Sometimes, late at night, when the rest of the sane world was asleep, he would sneak out into the study and write. And maybe that in itself would not be so strange, but he wasn't working on a novel or poetry or anything like that. He would sit down at his desk and write letters. And writing letters would also not be so bad if he had any intention to send them, but he did not.

That was exactly what he was up to, doing just like he did on nights like tonight, when insomnia and nostalgia got the best of him. With pen in hand, he stared at the writing pad as if waiting for it to tell him what to write. Eventually, it did.

[I don't even know why I'm writing this, because I know you'll never read it. Even if I could bring myself to send it, I wouldn't even know where to send it to. I've tried a few times to find you, but it looks like you don't want to be found. So you can't blame me for not trying. It hurts me a little that you haven't tried to find me, at least not that I know of. But I digress. That's not really what I want to say to you.

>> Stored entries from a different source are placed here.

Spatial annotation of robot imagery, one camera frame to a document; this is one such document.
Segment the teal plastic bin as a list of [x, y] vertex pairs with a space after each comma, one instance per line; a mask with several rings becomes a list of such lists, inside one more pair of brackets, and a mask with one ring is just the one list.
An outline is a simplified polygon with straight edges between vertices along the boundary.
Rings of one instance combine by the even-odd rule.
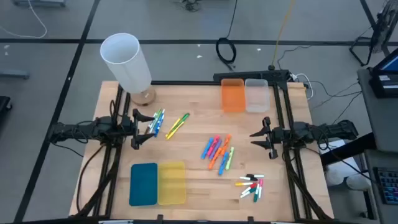
[[129, 204], [132, 207], [157, 204], [158, 165], [133, 164], [131, 167]]

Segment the laptop with blue screen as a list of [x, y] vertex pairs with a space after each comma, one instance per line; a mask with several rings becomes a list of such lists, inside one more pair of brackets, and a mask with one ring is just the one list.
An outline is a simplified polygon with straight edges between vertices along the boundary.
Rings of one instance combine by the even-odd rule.
[[398, 48], [371, 70], [369, 84], [377, 98], [398, 98]]

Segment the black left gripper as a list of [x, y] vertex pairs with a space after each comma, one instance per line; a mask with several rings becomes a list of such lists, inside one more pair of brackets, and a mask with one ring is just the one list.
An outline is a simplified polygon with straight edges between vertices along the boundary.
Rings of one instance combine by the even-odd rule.
[[149, 133], [149, 134], [138, 134], [138, 127], [137, 127], [137, 121], [140, 122], [148, 122], [148, 121], [153, 121], [154, 117], [153, 116], [145, 116], [143, 114], [141, 114], [136, 108], [133, 109], [132, 111], [132, 117], [133, 117], [133, 121], [131, 121], [131, 118], [124, 114], [121, 116], [121, 128], [122, 131], [124, 133], [124, 136], [131, 136], [131, 147], [135, 150], [139, 149], [139, 145], [143, 144], [145, 141], [147, 141], [148, 139], [150, 139], [153, 134]]

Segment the grey desk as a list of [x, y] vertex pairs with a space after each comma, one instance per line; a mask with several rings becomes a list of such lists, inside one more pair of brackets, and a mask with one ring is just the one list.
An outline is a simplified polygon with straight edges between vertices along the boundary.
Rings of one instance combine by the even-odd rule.
[[379, 186], [376, 185], [375, 168], [398, 170], [398, 154], [377, 150], [365, 150], [364, 157], [368, 168], [369, 177], [372, 179], [369, 190], [369, 210], [379, 224], [398, 224], [398, 205], [383, 203]]

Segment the grey metal base bar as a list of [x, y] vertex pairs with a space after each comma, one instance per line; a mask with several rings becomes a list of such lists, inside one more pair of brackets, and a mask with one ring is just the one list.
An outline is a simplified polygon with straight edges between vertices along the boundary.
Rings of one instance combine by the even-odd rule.
[[30, 75], [28, 72], [22, 70], [0, 70], [0, 77], [21, 78], [27, 80], [30, 78]]
[[66, 6], [66, 0], [11, 0], [11, 2], [16, 5], [20, 6], [22, 4], [31, 4], [33, 5], [38, 5], [38, 6], [60, 6], [60, 7], [65, 7]]

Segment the grey side table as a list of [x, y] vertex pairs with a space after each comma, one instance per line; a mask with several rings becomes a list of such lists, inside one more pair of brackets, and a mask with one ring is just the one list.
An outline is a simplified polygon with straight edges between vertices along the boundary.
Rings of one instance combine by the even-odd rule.
[[398, 98], [377, 98], [369, 70], [359, 69], [357, 75], [377, 148], [398, 153]]

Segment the white lamp with wooden base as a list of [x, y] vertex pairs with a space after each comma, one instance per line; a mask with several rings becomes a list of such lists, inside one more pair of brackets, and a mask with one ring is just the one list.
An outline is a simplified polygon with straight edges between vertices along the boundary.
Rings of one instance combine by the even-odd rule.
[[155, 101], [152, 76], [138, 39], [128, 33], [117, 33], [106, 38], [100, 55], [131, 101], [147, 106]]

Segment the yellow slim highlighter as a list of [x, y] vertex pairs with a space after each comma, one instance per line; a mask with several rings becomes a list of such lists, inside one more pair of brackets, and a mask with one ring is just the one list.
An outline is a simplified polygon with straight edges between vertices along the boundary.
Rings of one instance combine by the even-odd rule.
[[181, 125], [183, 124], [184, 122], [183, 121], [181, 121], [181, 122], [179, 122], [174, 128], [172, 128], [172, 130], [171, 130], [171, 132], [169, 132], [167, 135], [166, 135], [166, 139], [170, 139], [173, 135], [174, 135], [174, 133], [176, 132], [176, 130], [179, 128], [179, 127], [181, 127]]
[[171, 127], [171, 129], [169, 130], [169, 132], [165, 135], [165, 137], [167, 138], [169, 136], [169, 134], [177, 127], [178, 123], [180, 122], [181, 118], [179, 118], [178, 120], [176, 120], [176, 122], [174, 123], [174, 125]]

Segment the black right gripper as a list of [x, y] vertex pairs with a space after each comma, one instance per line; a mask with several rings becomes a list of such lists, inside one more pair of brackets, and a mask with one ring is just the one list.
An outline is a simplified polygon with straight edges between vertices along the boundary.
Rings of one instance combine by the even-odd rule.
[[276, 158], [278, 158], [278, 153], [274, 147], [274, 144], [279, 144], [281, 142], [280, 128], [276, 127], [274, 129], [271, 129], [271, 119], [268, 116], [266, 116], [262, 120], [262, 123], [263, 123], [263, 128], [260, 131], [254, 133], [254, 134], [251, 134], [250, 137], [258, 137], [258, 136], [266, 135], [266, 140], [265, 141], [251, 141], [251, 144], [261, 146], [264, 149], [268, 149], [269, 150], [269, 159], [276, 159]]

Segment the white rounded object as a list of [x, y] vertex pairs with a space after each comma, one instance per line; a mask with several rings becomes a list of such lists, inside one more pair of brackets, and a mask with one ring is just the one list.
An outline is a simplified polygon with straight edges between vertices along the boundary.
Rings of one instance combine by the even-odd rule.
[[371, 181], [367, 175], [355, 174], [345, 178], [347, 187], [351, 190], [367, 191], [371, 187]]
[[325, 166], [325, 180], [328, 187], [340, 185], [346, 177], [355, 174], [355, 171], [344, 162], [336, 162]]

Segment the purple chunky highlighter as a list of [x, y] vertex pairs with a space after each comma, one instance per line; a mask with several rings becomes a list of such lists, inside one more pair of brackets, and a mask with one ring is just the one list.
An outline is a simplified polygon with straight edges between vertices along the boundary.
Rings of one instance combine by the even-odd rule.
[[210, 156], [209, 156], [209, 159], [210, 159], [210, 160], [212, 160], [212, 159], [214, 158], [214, 156], [215, 156], [217, 150], [219, 149], [221, 143], [222, 143], [222, 140], [221, 140], [221, 139], [218, 139], [217, 142], [216, 142], [216, 144], [214, 145], [212, 151], [211, 151]]

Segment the orange plastic bin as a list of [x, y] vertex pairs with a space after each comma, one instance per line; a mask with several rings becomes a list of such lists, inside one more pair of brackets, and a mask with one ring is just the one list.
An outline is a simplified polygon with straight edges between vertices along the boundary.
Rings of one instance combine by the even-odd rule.
[[225, 113], [244, 112], [246, 106], [244, 80], [225, 78], [221, 81], [221, 105]]

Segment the black keyboard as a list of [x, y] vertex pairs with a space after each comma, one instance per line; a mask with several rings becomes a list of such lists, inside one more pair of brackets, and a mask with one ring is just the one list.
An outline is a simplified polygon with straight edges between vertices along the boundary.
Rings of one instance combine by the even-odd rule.
[[398, 205], [398, 168], [375, 167], [374, 175], [383, 203]]

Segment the yellow plastic bin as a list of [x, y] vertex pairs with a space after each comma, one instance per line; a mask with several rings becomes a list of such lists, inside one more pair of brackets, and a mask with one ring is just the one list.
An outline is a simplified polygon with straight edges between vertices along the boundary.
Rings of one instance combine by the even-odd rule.
[[185, 163], [164, 162], [158, 170], [158, 204], [180, 205], [186, 201]]

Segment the black diagonal bar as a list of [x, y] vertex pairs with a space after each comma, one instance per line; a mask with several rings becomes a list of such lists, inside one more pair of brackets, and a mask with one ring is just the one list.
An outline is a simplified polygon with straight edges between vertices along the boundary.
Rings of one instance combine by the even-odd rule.
[[361, 136], [360, 138], [335, 149], [327, 149], [326, 153], [322, 154], [320, 158], [322, 164], [327, 166], [340, 160], [362, 154], [368, 149], [377, 149], [373, 133]]

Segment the light green chunky highlighter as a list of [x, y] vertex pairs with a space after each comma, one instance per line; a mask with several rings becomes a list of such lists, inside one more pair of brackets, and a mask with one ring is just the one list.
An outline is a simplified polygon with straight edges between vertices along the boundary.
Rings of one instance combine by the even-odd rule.
[[231, 161], [232, 161], [232, 158], [233, 158], [233, 154], [234, 154], [234, 147], [231, 146], [231, 149], [230, 149], [230, 152], [229, 152], [229, 157], [228, 157], [228, 160], [227, 160], [227, 163], [226, 163], [226, 166], [225, 166], [225, 170], [229, 170], [230, 169]]

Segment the orange chunky highlighter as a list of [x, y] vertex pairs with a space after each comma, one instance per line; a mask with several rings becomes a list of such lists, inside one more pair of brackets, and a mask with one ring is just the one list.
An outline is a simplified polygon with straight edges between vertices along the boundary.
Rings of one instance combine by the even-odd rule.
[[220, 153], [221, 153], [222, 151], [223, 151], [223, 149], [222, 149], [221, 147], [219, 147], [219, 148], [217, 149], [217, 151], [215, 152], [215, 155], [213, 156], [211, 162], [209, 163], [209, 166], [208, 166], [208, 169], [209, 169], [209, 170], [212, 170], [212, 168], [213, 168], [213, 166], [214, 166], [214, 164], [215, 164], [215, 162], [216, 162], [218, 156], [220, 155]]
[[221, 155], [221, 156], [223, 156], [223, 155], [225, 154], [226, 150], [228, 149], [228, 146], [229, 146], [231, 137], [232, 137], [232, 135], [230, 135], [230, 134], [227, 134], [227, 135], [226, 135], [226, 138], [225, 138], [225, 140], [224, 140], [224, 144], [223, 144], [223, 146], [221, 147], [221, 152], [220, 152], [220, 155]]

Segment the clear plastic bin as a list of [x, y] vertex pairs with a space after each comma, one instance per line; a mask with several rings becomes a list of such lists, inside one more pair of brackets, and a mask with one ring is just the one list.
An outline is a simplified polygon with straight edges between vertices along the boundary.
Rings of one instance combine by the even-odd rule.
[[250, 113], [264, 113], [270, 109], [270, 94], [267, 80], [245, 80], [246, 111]]

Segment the pink chunky highlighter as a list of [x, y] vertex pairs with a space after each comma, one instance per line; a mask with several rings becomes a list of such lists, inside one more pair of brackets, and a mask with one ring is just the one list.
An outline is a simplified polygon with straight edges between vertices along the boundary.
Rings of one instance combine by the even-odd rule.
[[207, 156], [208, 156], [208, 157], [211, 156], [211, 153], [212, 153], [212, 151], [214, 150], [214, 148], [215, 148], [215, 146], [216, 146], [216, 144], [217, 144], [219, 138], [220, 138], [219, 135], [216, 135], [216, 136], [214, 137], [213, 142], [211, 143], [210, 148], [209, 148], [209, 150], [208, 150], [208, 152], [207, 152]]

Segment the black object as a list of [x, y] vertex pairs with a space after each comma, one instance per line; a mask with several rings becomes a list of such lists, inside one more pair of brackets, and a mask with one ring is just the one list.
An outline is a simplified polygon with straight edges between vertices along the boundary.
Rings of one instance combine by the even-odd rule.
[[0, 121], [6, 117], [11, 109], [11, 98], [8, 96], [0, 96]]

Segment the black aluminium table frame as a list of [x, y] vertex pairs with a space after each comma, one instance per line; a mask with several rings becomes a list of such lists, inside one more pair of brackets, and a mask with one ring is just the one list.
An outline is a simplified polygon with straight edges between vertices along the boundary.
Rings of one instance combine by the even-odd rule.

If I could tell you anything, I would tell you that you were right. Yes, I would say that, and I'm sure I would never hear the end of it.

I'm doing well.

You probably wouldn't recognize me. I cut my hair and wear a suit to work, if you can believe that. I guess you could say I grew up to be like you. Did you see it coming? It would explain a lot of things. I work for a consulting firm. I always seem to know just what the clients want, and my boss is impressed, to say the least. He just doesn't know how I do it. No one does. But you do.

I'm getting married. She's a nice girl. That's all there is to say about her. I used to peer into her mind at first, but I stopped. Not because I care about her, but because she's terribly boring. Nice girls usually are. She's the niece or something of someone important. My boss introduced us. He said something to the affect that it's a shame that I'm not already married at my age, and what's more, if things went well between us, it would be good for business. Of course I don't want to marry her. It's not that I don't love her, though that's true, it's just that I would rather be alone. Alone with my thoughts, and the thoughts of others. But, what's good for business is what's good for me. I'm a man after my own interests, after all. Don't say you never taught me anything.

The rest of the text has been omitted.